### Problem description:
The required copy runs from the first line of the material through the line containing "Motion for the", exactly as written and without pictures.
** Provided entries follows **
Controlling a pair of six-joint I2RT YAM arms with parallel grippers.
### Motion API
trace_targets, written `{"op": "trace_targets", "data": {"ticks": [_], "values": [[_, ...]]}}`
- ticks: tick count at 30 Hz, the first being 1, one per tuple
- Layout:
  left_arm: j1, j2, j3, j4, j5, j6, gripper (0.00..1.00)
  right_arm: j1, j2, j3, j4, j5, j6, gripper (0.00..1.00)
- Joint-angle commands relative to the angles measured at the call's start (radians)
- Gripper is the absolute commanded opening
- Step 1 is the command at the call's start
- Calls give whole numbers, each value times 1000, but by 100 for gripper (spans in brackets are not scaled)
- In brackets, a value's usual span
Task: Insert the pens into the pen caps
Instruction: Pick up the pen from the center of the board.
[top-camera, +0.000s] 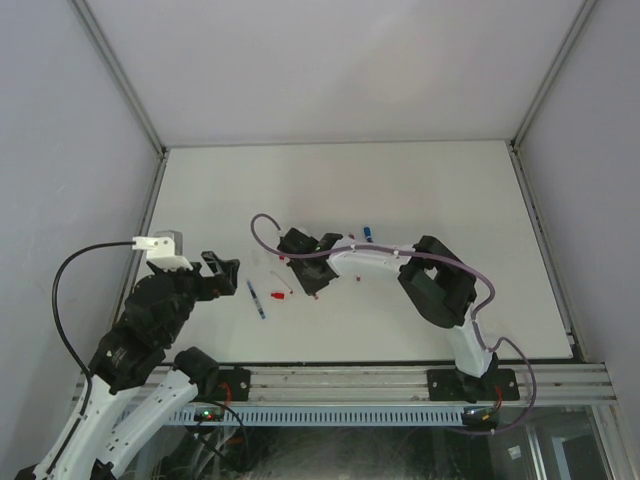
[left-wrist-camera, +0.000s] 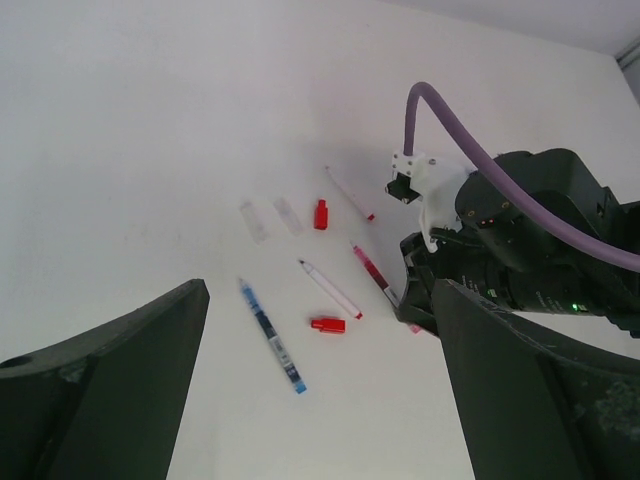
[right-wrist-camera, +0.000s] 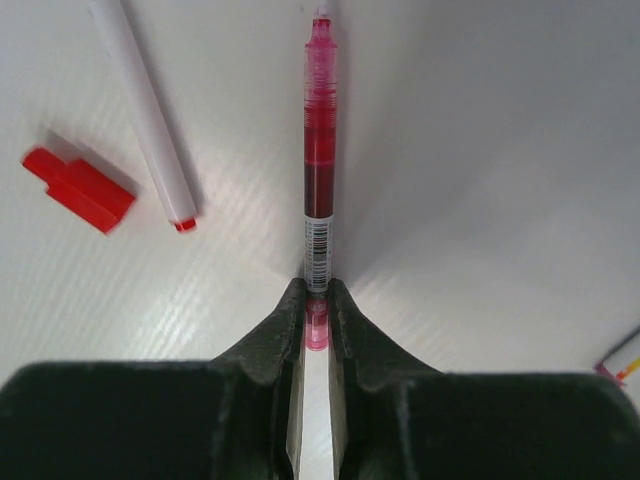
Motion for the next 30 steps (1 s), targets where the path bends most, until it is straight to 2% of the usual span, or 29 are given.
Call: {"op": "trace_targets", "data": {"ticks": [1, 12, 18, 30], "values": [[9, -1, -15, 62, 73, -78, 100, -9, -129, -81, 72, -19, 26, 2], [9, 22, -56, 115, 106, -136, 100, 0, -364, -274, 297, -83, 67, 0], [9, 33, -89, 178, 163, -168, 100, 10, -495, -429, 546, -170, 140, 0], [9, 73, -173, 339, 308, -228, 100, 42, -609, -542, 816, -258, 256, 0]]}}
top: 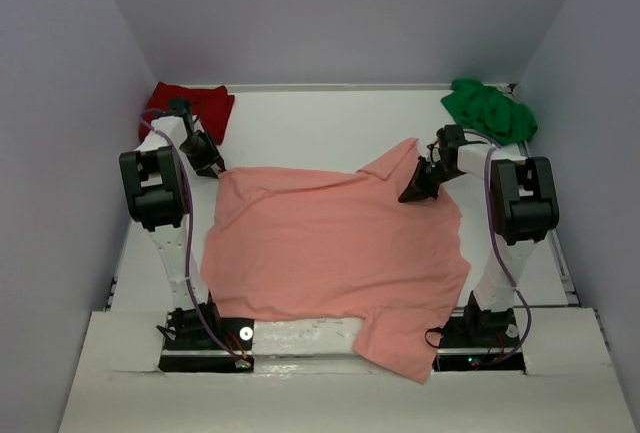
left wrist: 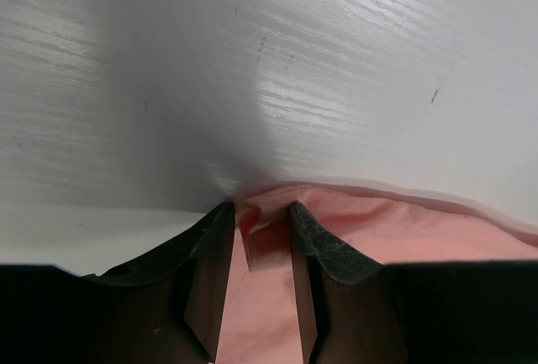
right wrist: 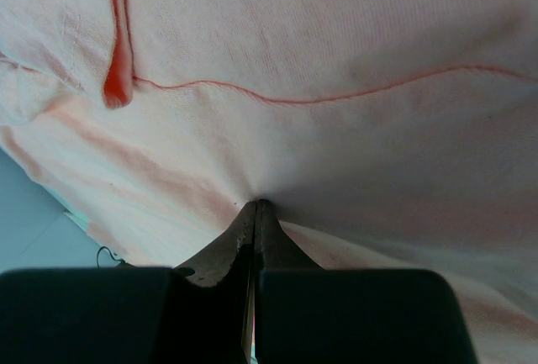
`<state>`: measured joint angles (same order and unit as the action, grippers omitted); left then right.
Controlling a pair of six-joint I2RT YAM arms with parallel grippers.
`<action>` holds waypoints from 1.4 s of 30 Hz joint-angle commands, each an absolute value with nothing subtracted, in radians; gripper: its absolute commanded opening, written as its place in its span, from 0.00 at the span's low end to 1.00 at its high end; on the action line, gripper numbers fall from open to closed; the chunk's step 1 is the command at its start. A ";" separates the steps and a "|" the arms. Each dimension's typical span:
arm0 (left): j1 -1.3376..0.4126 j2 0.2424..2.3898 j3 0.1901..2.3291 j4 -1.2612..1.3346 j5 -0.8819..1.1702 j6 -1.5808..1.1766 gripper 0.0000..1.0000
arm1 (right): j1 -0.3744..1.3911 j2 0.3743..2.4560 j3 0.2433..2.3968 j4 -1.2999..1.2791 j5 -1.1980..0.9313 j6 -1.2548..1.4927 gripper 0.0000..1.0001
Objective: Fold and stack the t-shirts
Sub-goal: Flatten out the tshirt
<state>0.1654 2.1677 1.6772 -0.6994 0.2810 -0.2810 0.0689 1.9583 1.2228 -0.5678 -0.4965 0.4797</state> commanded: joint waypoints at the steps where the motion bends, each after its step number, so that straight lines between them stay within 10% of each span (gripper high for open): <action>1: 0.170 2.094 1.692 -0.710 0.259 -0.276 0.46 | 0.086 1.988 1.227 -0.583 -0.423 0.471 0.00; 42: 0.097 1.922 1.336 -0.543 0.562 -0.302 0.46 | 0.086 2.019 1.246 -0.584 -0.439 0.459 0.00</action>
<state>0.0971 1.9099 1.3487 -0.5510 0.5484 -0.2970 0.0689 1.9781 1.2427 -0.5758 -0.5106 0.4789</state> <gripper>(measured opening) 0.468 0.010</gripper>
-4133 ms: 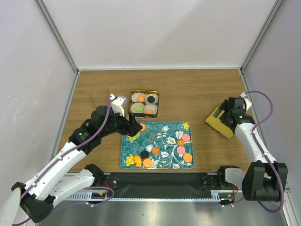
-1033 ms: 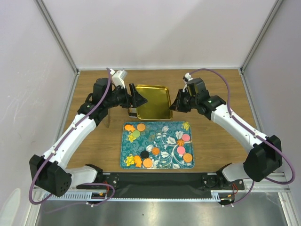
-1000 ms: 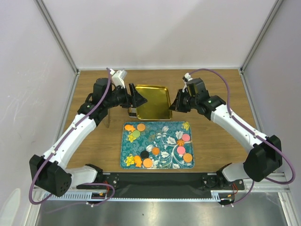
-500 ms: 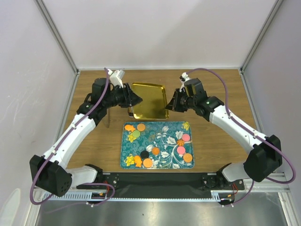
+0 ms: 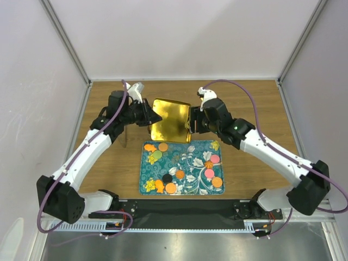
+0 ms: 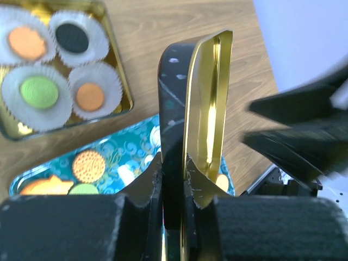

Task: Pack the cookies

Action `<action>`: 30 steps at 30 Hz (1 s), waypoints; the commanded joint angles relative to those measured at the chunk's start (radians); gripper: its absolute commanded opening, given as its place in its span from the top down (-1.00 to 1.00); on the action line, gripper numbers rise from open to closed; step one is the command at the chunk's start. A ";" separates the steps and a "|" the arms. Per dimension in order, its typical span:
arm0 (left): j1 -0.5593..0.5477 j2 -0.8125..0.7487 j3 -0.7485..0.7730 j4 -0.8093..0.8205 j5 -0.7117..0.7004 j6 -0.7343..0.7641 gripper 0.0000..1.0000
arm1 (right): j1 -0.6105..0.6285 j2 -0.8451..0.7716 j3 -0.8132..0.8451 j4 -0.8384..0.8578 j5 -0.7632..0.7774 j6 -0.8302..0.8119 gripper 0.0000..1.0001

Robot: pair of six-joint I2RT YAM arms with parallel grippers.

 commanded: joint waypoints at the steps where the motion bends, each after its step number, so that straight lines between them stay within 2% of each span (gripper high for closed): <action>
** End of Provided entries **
### Task response:
Controlling a pair of six-joint I2RT YAM arms with parallel grippers.
### Motion API
trace_targets, written `{"op": "trace_targets", "data": {"ticks": [_], "values": [[_, ...]]}}`
- ticks: tick count at 30 Hz, the first being 1, one per tuple
- Layout:
  left_arm: j1, j2, j3, j4, j5, j6, gripper (0.00..1.00)
  right_arm: j1, j2, j3, j4, j5, j6, gripper (0.00..1.00)
- Joint-angle commands relative to the angles measured at the call's start (radians)
- Gripper is the absolute commanded opening
- Step 1 is the command at the call's start
- Calls give whole numbers, each value times 1000, but by 100 for gripper (spans in brackets are not scaled)
- In brackets, a value's usual span
Task: Insert the pens into the pen caps
Instruction: Pick up the pen from the center of the board.
[top-camera, +0.000s] 
[left-wrist-camera, +0.000s] 
[right-wrist-camera, +0.000s] 
Motion for the next 30 steps (1 s), targets where the path bends most, until it is straight to 2% of the usual span, or 29 are given.

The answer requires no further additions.